- Sam Altman describes the current proposals to revolve around data centers as completely unrealistic for this decade
- Modern AI chips cannot survive space radiation, making orbital data centers currently impossible to implement
- Radiation-hardened semiconductor nodes lag behind advanced manufacturing processes required for AI workloads
Sam Altman has publicly rejected proposals to place large data centers in orbit, describing the idea as unrealistic under current technological and economic conditions.
The OpenAI CEO argued that space-based computing infrastructure will not operate at a meaningful scale within this decade.
His comments come as the likes of Elon Musk and Jeff Bezos have talked about the long-term potential of orbital facilities powered by abundant solar energy and freed from earthly constraints.
Hardware not built for space
Altman’s remarks directly challenge this optimism and draw attention to the practical limitations such projects face.
“I honestly think the idea of the current landscape of putting data centers in space is ridiculous,” Sam Altman said at a press conference hosted by Indian Express.
“It will make sense one day, but if you just do the very rough math of launch costs versus the cost of power we can produce on Earth, not to mention how you’re going to fix a broken GPU in space, and they still break a lot, unfortunately we’re not there yet.”
Modern AI accelerators and high-performance processors are manufactured using advanced manufacturing nodes such as 4nm-class process technologies.
These cutting edge chips are not radiation hardened and therefore cannot withstand the harsh space conditions.
Radiation-resistant semiconductor technologies exist, although they rely on much older manufacturing nodes that lack the performance required for today’s large AI workloads.
Before orbiting facilities can handle meaningful computational demand, new fabrication methods will need to combine advanced performance with radiation tolerance.
In addition to processing hardware, orbital data centers will require cooling systems and reliable power generation capable of sustaining millions of accelerators.
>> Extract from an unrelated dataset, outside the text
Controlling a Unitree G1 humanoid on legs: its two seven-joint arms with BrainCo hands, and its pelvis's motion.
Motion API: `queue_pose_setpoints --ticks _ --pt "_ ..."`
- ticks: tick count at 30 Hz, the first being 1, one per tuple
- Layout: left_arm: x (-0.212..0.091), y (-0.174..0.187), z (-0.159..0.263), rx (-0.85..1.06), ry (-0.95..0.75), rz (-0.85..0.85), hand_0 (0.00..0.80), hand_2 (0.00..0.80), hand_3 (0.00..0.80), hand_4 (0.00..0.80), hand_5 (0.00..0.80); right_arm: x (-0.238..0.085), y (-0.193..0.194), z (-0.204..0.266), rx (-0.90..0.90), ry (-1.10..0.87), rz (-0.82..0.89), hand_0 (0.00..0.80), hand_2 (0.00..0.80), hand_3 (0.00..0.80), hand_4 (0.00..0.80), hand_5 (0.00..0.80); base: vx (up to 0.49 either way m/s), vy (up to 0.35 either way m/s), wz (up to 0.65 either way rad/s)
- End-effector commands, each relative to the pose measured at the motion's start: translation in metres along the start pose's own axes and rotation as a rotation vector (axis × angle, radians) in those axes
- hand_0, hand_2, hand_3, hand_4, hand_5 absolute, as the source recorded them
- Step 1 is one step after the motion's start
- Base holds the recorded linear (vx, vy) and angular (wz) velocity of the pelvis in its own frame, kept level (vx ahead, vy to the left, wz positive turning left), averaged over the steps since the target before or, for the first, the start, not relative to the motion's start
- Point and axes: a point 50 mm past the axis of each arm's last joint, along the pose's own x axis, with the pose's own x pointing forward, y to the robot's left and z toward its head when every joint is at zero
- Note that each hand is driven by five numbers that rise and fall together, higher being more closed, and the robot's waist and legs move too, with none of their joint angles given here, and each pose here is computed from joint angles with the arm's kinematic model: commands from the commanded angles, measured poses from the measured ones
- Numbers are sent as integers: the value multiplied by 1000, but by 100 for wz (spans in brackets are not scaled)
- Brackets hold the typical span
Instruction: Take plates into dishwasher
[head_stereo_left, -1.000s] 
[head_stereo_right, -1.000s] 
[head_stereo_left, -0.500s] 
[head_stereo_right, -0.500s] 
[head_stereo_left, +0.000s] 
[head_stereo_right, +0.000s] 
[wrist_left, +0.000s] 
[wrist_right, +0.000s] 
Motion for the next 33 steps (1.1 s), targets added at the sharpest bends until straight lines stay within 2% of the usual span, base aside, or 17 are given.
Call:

Launch providers such as SpaceX and Blue Origin are developing reusable rockets and space infrastructure, but the supporting ecosystem for operating massive computing facilities in orbit is still incomplete.
Ground-based data centers already rely on complex arrangements involving power grids, cooling systems, SSD arrays, HDD backups and cloud storage integration, all of which will require adaptation to space environments.
Cost remains a key barrier to orbital deployment. Launching 800 kg into low Earth orbit can cost several million dollars using current commercial rockets.
A single Nvidia NVL72 GB200 rack-scale solution weighs well over a metric ton without additional cooling or connectivity systems.
Scaling such infrastructure to orbit would multiply launch requirements and associated expenses.
Even if launch prices drop for larger payloads, the cumulative cost of transporting and assembling full-scale facilities will remain high under current conditions.
Altman has acknowledged that space will eventually support certain industries, though he maintains that orbiting data centers do not appear to be viable at scale this decade.